>>>
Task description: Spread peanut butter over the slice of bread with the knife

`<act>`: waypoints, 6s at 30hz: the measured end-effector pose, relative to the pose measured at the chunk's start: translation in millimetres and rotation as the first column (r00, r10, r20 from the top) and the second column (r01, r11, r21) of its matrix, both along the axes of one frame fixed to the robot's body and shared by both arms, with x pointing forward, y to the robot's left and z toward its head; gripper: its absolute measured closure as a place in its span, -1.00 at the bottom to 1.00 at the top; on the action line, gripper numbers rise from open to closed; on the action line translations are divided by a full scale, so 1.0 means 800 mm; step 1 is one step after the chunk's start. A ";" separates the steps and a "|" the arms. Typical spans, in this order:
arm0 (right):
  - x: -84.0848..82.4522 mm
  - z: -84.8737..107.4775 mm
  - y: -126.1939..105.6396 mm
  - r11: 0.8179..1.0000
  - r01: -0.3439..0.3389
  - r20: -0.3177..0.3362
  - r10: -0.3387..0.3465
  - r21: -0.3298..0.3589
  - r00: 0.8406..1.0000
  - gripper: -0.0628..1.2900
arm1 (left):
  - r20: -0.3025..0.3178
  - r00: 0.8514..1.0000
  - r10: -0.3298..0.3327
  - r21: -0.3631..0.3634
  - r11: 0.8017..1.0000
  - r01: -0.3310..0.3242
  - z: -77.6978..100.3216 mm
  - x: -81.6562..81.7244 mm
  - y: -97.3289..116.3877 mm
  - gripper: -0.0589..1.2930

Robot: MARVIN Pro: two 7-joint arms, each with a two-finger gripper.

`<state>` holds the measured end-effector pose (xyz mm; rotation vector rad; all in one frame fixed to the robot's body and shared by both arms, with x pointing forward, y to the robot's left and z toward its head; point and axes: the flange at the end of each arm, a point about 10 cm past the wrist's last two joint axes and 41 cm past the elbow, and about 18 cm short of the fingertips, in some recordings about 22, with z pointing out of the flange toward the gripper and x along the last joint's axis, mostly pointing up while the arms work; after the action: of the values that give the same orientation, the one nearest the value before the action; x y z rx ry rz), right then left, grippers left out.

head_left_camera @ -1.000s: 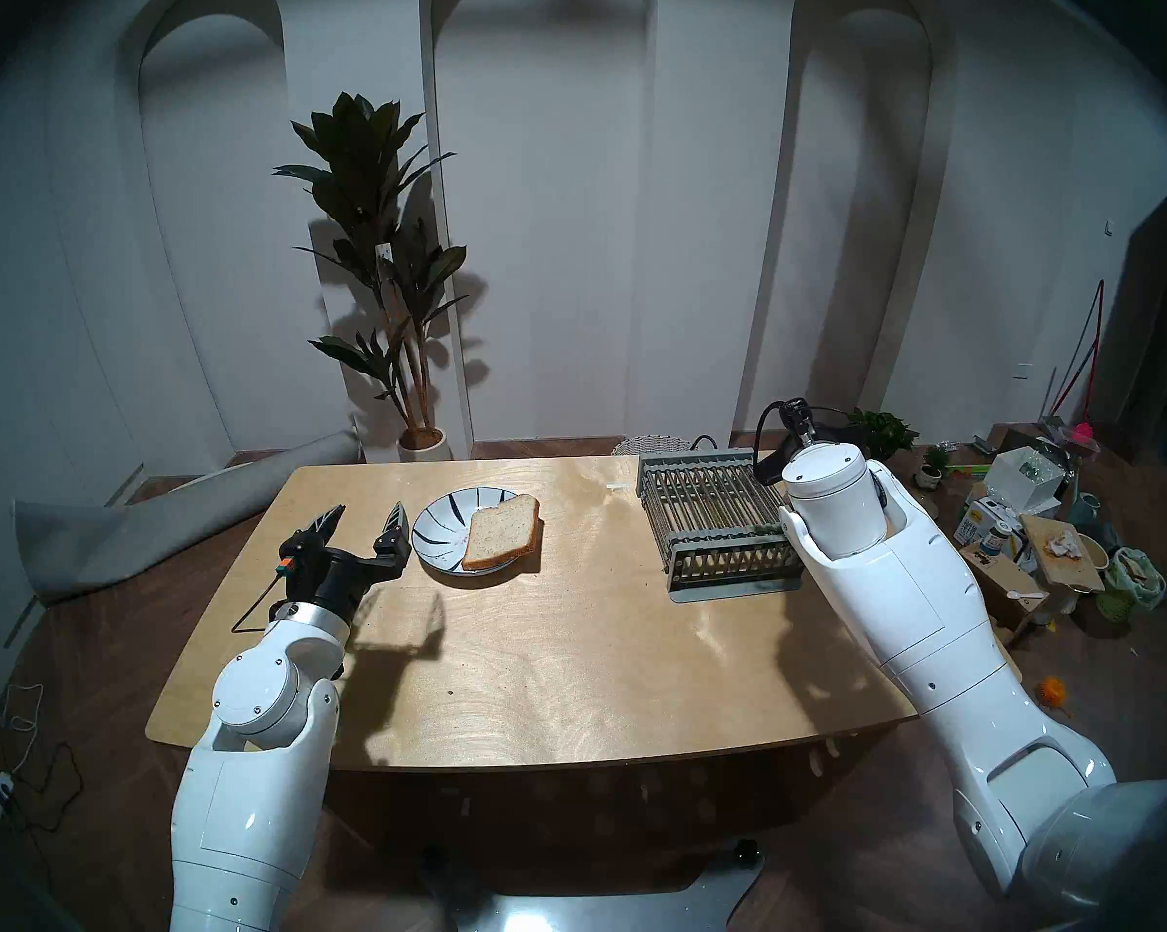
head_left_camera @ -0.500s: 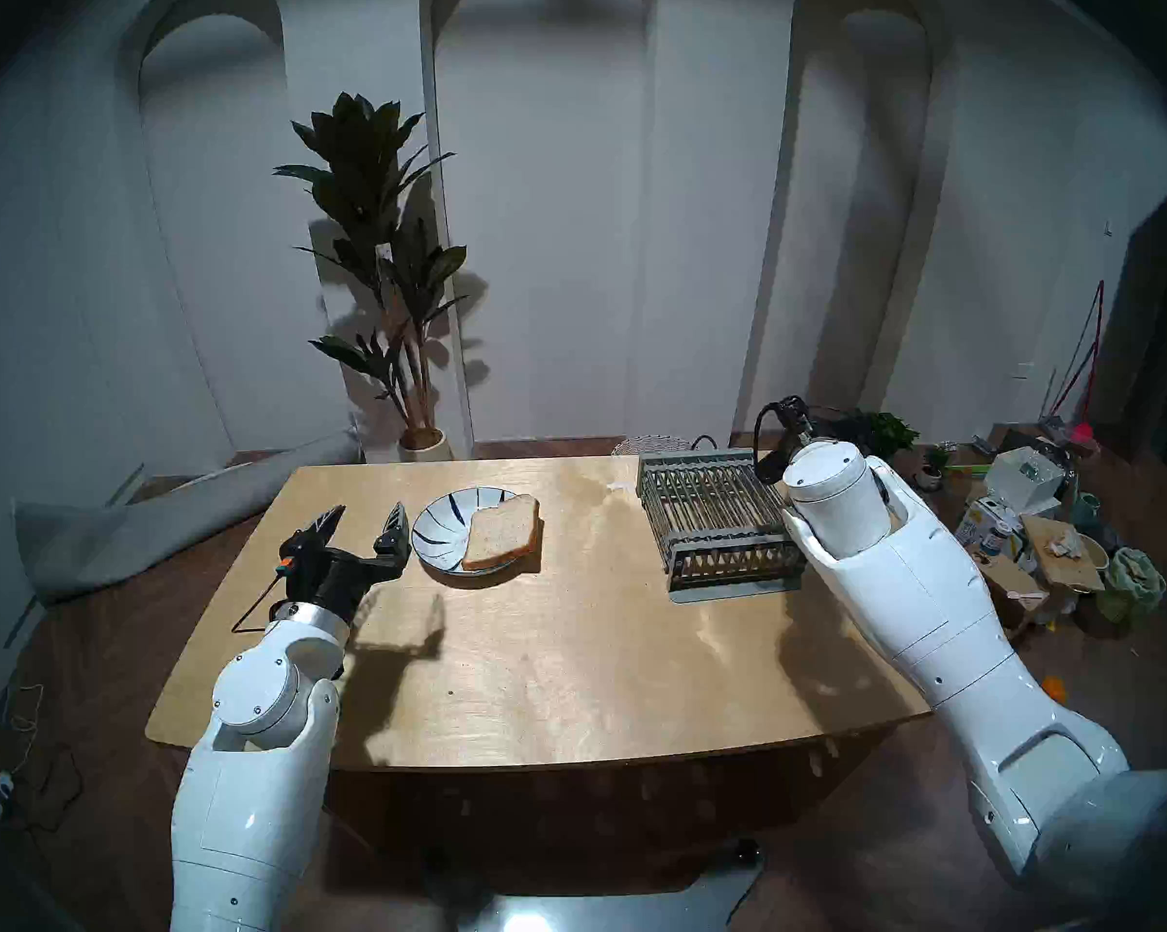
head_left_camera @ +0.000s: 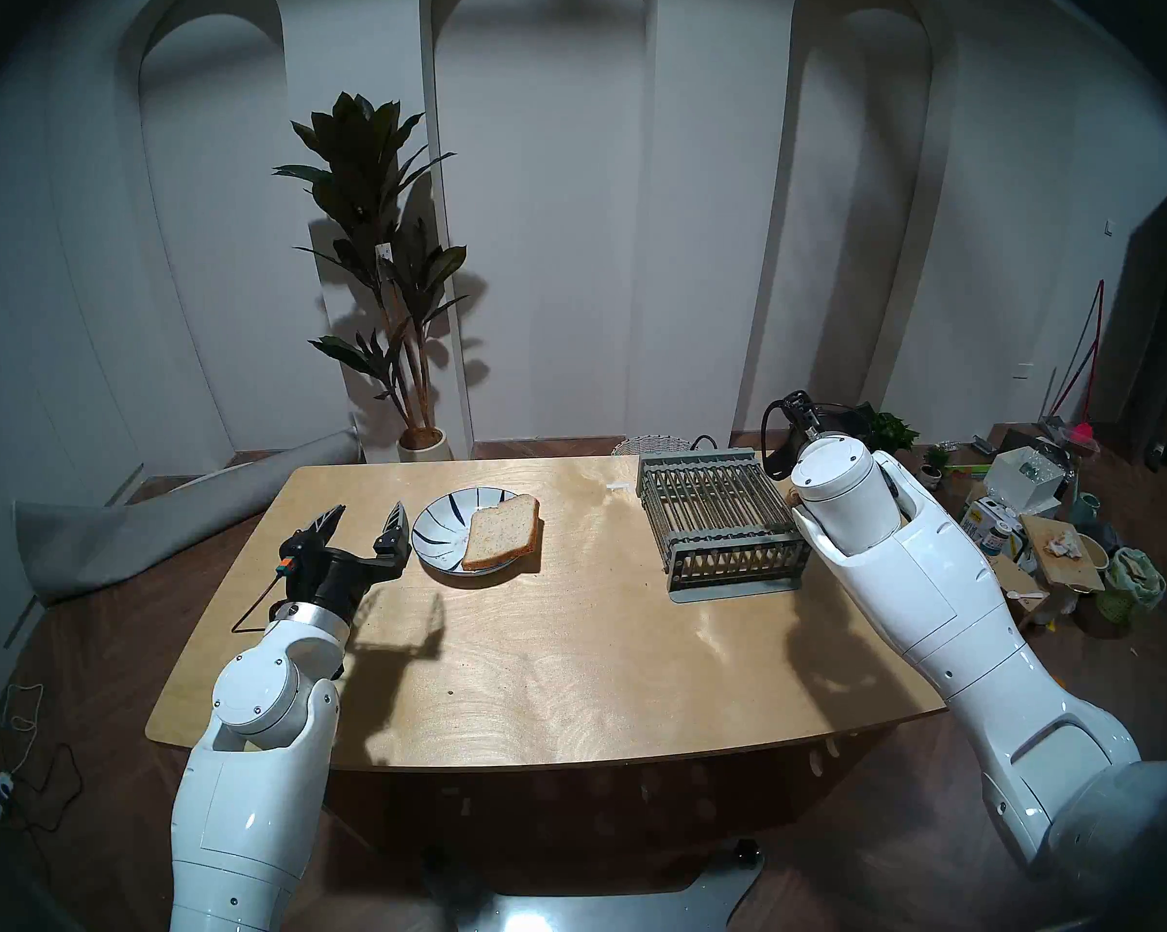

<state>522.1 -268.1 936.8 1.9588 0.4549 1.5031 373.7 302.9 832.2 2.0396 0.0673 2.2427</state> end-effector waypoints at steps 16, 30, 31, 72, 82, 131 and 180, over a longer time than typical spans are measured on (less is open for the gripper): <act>-0.007 0.039 0.026 0.993 -0.042 0.047 0.037 0.107 0.998 0.95 | 0.000 1.000 0.000 0.000 1.000 0.000 0.000 0.000 0.000 -0.95; -0.031 0.110 0.101 0.891 -0.247 0.157 0.201 0.381 0.967 0.95 | -0.001 1.000 0.000 0.000 1.000 0.000 -0.001 0.000 0.000 -0.95; -0.032 0.114 0.106 0.878 -0.265 0.165 0.216 0.398 0.962 0.95 | -0.001 1.000 0.000 0.000 1.000 0.000 -0.001 0.000 0.000 -0.95; 0.028 0.018 0.191 -0.336 -0.118 0.199 0.217 0.935 0.956 0.95 | -0.186 0.981 -0.060 0.116 0.990 0.083 -0.012 0.012 0.010 -0.95; 0.022 0.018 0.211 -0.351 -0.090 0.194 0.274 0.932 0.942 0.95 | -0.298 0.949 -0.105 0.005 0.994 0.111 0.006 0.031 0.038 -0.95; 0.042 -0.076 0.227 -0.264 -0.160 0.260 0.406 0.951 0.876 0.95 | -0.694 0.610 -0.382 -0.442 0.895 0.058 -0.008 0.134 0.049 -0.95; 0.044 -0.155 0.258 -0.185 -0.131 0.200 0.429 0.974 0.881 0.95 | -0.754 0.526 -0.394 -0.448 0.893 0.027 -0.023 0.177 0.063 0.69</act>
<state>557.3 -61.5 812.9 3.4388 -0.5519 2.3058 514.9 353.0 813.8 2.4719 0.2864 0.8167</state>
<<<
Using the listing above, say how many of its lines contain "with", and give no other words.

4